Sepp Schiesser* a appris la mauvaise nouvelle par sa caisse maladie: désormais, cet ancien chauffeur et sa femme devront se contenter de moins de prestations complémentaires (PC). Le canton du Tessin, où ils vivent, participe désormais moins aux frais de caisse maladie.

Avec l'AVS et la caisse de pension, les Schiesser parviennent difficilement à dégager 4000 francs chaque mois. Avec la réduction des PC, c'est donc près d'un dixième de leur budget mensuel qui s'effondre: un trou d'environ 350 francs par mois plombe désormais le budget du couple. «Jusqu'à présent, nous avons réussi à nous en sortir, nous ne sommes pas morts de faim», dit Sepp Schiesser. Mais à présent, le retraité s'inquiète.

Des dizaines de milliers de seniors touchés

De nombreux retraités sont dans le même cas que lui. Depuis le début de l'année, de nouvelles règles sur les PC sont entrées en vigueur. Certes, le Parlement avait déjà adopté la réforme il y a quelques années, mais la période de transition entre l'ancien et le nouveau droit a pris fin au début de l'année.

Dorénavant, pour avoir droit aux PC, il faut par exemple être moins fortuné.
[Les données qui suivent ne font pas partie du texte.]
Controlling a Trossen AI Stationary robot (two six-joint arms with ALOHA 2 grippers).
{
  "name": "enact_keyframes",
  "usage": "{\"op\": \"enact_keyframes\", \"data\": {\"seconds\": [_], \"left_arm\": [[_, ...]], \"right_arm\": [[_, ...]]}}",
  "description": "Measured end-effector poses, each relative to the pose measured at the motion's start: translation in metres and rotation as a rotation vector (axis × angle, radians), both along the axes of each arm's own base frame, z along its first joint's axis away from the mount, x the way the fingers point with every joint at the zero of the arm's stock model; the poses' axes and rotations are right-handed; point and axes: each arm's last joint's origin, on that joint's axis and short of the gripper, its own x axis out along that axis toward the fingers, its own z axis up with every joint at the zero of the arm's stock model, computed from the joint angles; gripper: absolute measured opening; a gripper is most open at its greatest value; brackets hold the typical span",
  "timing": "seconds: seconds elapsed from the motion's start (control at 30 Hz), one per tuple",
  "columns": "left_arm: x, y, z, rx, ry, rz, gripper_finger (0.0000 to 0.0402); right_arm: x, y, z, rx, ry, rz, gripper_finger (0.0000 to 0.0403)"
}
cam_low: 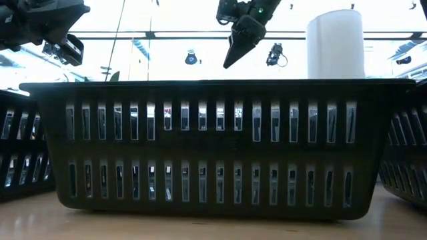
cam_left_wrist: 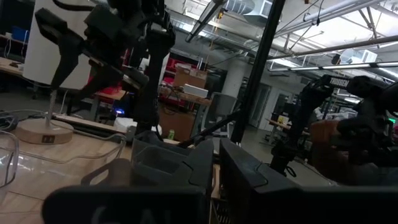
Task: Stack baskets by color
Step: Stack the middle transparent bin on top of the right transparent bin
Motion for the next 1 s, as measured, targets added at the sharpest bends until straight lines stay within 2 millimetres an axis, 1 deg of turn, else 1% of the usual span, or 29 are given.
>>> {"op": "enact_keyframes", "data": {"seconds": [0.23,0.37,0.5,0.63,0.83,1.0], "left_arm": [[0.0,0.0,0.0,0.0,0.0,0.0,0.0029],[0.0,0.0,0.0,0.0,0.0,0.0,0.0026],[0.0,0.0,0.0,0.0,0.0,0.0,0.003],[0.0,0.0,0.0,0.0,-0.001,0.0,0.0035],[0.0,0.0,0.0,0.0,0.001,0.0,0.0031],[0.0,0.0,0.0,0.0,-0.001,0.0,0.0029]], "right_arm": [[0.001,-0.003,0.001,-0.048,0.002,0.021,0.016],[0.009,-0.011,-0.002,-0.032,-0.054,0.005,0.016],[0.019,-0.025,-0.014,-0.027,-0.065,-0.011,0.016],[0.03,-0.036,-0.035,0.023,-0.052,0.019,0.016],[0.041,-0.04,-0.058,0.072,-0.013,0.049,0.0179],[0.044,-0.04,-0.068,0.065,0.023,0.068,0.0209]]}}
Plusieurs autres plafonds de revenus sont aussi fixés. La Conférence suisse des institutions d'action sociale (CSIAS) estime ainsi qu'environ 70'000 seniors, mais aussi des bénéficiaires de l'AI, recevront moins de PC.

Problème: ce changement intervient au pire un moment. Car avec la hausse des loyers, la flambée des prix de l'énergie, et l'inflation galopante sur certains produits de consommation, chaque centime compte: «Si ça continue comme ça, je vais devoir émigrer, bon gré mal gré», imaginant déjà ses vieux jours aux Îles Canaries ou en Allemagne, là où, explique-t-il, il existe des communes dans lesquelles les retraités ne paient pas ou peu d'impôts.

Il ne peut même plus se payer un café

En raison de la réduction des PC, Roland Zaugg envisage, lui aussi, d'émigrer après 40 ans de travail en Suisse. Car, dit-il, la rente suisse peut rapporter gros, selon le pays. Un autre bénéficiaire de PC raconte qu'avec les 70 francs qu'il reçoit désormais, il ne peut plus non plus s'offrir un billet de train pour la ville la plus proche, ni de nouveaux vêtements. Pas même un café!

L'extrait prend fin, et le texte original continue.